When the line containing "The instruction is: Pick" appears in the entries below, begin printing there and stop after the line containing "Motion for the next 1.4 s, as"; print each of those lines exactly and no other line.
——
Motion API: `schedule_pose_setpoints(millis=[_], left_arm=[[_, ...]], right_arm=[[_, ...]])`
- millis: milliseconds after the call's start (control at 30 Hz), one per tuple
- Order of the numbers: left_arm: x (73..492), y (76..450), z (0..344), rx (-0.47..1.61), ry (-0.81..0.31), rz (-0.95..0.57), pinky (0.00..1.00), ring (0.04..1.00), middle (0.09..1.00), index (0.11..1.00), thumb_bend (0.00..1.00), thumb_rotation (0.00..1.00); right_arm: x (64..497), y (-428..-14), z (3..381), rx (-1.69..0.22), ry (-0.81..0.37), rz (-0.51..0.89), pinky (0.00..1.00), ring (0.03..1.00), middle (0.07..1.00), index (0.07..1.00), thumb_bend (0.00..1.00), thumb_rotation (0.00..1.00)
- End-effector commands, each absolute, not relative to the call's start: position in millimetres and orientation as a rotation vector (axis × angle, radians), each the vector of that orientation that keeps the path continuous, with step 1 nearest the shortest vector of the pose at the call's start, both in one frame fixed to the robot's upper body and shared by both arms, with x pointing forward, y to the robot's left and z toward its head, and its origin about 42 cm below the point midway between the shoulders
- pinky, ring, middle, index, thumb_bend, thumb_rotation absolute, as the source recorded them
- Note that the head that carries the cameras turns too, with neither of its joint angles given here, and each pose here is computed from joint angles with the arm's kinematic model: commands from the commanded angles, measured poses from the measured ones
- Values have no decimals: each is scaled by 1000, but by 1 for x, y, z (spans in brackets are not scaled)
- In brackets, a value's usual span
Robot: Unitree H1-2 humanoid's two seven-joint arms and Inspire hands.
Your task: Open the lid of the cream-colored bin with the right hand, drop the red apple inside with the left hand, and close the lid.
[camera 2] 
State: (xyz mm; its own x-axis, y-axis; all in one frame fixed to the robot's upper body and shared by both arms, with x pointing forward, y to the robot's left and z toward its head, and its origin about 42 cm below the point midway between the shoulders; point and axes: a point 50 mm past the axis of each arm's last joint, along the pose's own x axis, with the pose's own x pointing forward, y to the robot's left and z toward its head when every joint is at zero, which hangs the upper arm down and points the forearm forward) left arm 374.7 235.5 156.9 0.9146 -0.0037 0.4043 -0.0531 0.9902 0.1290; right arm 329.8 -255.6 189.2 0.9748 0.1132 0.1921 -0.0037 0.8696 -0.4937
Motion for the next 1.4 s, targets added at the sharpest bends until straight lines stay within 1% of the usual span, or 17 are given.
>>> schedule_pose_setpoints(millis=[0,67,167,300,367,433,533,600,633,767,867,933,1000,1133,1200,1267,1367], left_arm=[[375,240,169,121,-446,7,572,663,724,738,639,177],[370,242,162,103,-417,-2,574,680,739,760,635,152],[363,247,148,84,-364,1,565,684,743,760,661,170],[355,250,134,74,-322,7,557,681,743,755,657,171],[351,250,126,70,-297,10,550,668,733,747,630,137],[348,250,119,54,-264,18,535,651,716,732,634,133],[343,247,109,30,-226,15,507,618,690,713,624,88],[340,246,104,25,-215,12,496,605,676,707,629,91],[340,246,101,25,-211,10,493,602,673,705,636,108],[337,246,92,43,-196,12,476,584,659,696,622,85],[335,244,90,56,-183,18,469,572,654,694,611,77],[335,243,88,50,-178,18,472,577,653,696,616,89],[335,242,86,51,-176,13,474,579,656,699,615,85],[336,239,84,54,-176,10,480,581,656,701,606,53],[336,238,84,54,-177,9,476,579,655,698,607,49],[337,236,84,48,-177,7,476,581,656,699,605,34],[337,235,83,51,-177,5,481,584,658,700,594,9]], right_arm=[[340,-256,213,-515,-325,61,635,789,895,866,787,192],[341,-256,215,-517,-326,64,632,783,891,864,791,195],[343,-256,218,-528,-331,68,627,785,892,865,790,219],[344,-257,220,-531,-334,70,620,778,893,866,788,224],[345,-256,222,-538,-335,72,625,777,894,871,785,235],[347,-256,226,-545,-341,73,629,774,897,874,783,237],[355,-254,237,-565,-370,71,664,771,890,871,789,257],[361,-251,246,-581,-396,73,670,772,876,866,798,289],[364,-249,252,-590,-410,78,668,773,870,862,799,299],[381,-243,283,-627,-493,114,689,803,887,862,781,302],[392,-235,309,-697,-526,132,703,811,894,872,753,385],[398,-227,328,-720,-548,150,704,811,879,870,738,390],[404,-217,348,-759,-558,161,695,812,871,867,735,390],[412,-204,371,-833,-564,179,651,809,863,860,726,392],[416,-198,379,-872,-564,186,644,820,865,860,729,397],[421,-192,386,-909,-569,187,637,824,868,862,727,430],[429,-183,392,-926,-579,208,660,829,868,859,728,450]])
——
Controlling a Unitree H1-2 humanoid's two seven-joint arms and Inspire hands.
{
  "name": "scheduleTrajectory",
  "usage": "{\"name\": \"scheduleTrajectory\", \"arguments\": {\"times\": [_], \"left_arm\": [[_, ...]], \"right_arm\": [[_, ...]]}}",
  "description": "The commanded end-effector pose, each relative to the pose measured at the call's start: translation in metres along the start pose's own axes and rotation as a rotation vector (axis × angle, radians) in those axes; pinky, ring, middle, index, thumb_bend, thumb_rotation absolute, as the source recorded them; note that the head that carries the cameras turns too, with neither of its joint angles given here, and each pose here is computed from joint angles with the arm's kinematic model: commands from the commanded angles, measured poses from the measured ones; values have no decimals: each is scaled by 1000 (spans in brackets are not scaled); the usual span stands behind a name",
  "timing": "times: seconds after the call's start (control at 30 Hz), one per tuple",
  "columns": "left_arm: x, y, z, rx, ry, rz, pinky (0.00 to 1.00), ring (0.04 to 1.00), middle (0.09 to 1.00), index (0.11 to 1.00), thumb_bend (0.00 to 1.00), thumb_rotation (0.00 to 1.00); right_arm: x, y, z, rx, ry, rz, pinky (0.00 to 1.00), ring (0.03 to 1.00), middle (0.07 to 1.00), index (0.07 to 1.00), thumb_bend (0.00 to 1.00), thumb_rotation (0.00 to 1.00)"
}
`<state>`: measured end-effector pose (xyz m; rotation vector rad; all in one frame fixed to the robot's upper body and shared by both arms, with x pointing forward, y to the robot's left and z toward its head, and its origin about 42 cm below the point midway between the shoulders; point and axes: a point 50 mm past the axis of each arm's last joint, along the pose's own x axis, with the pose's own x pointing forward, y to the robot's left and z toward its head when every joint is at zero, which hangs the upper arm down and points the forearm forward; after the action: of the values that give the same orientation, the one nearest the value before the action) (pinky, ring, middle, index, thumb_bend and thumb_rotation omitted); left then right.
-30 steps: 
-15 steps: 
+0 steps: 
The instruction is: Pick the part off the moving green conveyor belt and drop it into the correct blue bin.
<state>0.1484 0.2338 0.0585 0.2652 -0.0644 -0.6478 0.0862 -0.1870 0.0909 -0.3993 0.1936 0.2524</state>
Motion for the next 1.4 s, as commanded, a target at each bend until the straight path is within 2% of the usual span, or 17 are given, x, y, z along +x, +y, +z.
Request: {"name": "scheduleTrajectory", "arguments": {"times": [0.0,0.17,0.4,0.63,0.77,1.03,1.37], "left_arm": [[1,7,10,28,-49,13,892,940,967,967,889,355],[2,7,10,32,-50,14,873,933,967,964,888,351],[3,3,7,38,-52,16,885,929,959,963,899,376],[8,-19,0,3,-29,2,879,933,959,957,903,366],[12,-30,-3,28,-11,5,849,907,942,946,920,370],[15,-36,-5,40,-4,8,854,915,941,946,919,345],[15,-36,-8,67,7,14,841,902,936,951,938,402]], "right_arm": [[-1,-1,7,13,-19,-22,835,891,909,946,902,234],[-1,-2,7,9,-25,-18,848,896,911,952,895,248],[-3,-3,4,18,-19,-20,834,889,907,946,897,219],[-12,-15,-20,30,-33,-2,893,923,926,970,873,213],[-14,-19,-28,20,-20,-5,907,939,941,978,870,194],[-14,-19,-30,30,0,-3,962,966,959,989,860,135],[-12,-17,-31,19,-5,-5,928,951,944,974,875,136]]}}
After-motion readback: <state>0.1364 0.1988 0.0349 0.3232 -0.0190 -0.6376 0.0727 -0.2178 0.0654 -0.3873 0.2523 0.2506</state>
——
## RESULT FOR THIS EXERCISE
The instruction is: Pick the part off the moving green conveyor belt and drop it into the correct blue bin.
<state>0.1484 0.2338 0.0585 0.2652 -0.0644 -0.6478 0.0862 -0.1870 0.0909 -0.3993 0.1936 0.2524</state>
Motion for the next 1.4 s, as commanded, a target at each bend until the straight path is within 2% of the usual span, or 17 are given, x, y, z along +x, +y, +z.

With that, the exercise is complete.